◆ Task to carry out ◆
Within the data that follows, set down exactly the lines from the one containing "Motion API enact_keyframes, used" through the one containing "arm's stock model", both ends included.

─── The data ───

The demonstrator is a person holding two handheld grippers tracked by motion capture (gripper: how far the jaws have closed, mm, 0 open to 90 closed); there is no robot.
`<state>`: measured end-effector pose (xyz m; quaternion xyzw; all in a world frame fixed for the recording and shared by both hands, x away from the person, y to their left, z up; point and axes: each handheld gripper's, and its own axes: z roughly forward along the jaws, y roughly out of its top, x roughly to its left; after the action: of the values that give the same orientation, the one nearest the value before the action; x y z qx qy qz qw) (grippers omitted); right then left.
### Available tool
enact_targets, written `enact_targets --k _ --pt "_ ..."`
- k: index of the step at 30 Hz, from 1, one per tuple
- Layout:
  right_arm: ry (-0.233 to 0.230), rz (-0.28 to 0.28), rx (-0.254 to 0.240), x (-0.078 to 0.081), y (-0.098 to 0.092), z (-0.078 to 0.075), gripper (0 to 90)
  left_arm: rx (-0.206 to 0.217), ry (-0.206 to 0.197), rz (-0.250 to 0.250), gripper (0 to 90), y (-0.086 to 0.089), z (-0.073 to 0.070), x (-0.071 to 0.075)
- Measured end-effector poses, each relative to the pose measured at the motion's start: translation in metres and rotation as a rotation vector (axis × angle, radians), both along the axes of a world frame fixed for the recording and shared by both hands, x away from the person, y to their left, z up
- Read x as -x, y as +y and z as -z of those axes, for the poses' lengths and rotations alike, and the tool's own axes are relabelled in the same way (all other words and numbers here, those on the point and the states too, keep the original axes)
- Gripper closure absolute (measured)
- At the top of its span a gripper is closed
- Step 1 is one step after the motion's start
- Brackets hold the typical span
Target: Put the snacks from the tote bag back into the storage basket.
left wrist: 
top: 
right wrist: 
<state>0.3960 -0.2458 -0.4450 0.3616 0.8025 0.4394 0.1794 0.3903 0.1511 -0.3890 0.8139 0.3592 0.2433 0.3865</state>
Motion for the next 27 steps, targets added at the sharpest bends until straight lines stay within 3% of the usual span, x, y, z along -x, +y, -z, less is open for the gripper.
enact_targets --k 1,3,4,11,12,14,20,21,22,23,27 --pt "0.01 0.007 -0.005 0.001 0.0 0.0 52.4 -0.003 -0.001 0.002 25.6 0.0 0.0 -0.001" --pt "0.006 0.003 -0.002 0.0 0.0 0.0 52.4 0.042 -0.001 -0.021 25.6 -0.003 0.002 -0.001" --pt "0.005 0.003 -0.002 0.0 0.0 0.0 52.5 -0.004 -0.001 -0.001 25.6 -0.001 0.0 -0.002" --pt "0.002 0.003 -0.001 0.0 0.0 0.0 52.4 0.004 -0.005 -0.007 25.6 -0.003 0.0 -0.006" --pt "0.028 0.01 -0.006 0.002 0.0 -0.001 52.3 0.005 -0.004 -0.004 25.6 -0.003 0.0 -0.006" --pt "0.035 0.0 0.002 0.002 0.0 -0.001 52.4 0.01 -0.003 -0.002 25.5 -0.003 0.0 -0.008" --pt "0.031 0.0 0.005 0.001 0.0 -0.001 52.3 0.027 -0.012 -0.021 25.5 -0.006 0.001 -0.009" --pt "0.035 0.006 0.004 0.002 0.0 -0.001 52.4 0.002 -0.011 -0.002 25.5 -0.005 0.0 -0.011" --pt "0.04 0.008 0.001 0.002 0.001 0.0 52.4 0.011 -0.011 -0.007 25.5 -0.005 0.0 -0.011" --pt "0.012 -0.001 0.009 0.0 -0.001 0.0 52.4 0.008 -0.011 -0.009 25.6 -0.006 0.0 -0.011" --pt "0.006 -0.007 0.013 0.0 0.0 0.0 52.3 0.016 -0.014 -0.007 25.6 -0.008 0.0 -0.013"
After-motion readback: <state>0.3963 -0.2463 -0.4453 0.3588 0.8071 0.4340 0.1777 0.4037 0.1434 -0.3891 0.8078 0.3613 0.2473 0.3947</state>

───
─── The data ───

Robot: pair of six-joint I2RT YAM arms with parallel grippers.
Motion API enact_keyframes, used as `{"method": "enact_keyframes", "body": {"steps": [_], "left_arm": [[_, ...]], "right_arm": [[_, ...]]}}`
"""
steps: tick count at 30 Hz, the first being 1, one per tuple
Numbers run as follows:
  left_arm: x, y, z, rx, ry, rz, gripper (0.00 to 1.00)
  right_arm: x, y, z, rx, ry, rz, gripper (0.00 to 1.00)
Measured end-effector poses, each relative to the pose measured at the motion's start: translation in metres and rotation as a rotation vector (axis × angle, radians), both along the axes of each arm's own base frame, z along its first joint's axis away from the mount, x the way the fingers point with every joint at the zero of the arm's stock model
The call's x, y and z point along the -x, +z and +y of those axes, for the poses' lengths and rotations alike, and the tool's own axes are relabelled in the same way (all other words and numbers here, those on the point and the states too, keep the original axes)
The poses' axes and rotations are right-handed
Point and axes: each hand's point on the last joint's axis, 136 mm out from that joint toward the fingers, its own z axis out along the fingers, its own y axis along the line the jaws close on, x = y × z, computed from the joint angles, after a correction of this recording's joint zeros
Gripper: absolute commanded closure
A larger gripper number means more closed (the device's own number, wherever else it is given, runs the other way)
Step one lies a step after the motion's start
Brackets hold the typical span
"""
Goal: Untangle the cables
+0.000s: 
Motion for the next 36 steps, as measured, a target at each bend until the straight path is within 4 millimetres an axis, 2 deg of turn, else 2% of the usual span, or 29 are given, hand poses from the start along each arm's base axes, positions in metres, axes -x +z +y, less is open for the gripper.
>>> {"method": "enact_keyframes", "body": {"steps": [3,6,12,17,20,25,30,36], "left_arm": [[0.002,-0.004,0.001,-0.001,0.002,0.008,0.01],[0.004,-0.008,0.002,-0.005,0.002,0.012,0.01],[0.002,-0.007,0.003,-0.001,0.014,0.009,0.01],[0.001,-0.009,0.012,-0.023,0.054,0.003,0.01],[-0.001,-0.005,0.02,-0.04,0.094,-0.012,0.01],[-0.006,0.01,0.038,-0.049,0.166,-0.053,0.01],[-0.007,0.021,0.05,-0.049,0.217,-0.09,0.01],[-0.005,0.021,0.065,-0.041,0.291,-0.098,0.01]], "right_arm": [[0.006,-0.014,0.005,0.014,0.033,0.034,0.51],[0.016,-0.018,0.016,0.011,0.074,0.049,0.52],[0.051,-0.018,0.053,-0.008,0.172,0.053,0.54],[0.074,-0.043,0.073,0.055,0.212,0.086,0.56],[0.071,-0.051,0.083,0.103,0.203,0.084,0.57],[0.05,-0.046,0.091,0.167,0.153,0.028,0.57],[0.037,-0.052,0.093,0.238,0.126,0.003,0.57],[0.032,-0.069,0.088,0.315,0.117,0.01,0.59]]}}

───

◆ Result of this exercise ◆
Motion API enact_keyframes, used as `{"method": "enact_keyframes", "body": {"steps": [_], "left_arm": [[_, ...]], "right_arm": [[_, ...]]}}`
"""
steps: tick count at 30 Hz, the first being 1, one per tuple
Numbers run as follows:
  left_arm: x, y, z, rx, ry, rz, gripper (0.00 to 1.00)
  right_arm: x, y, z, rx, ry, rz, gripper (0.00 to 1.00)
Measured end-effector poses, each relative to the pose measured at the motion's start: translation in metres and rotation as a rotation vector (axis × angle, radians), both along the axes of each arm's own base frame, z along its first joint's axis away from the mount, x the way the fingers point with every joint at the zero of the arm's stock model

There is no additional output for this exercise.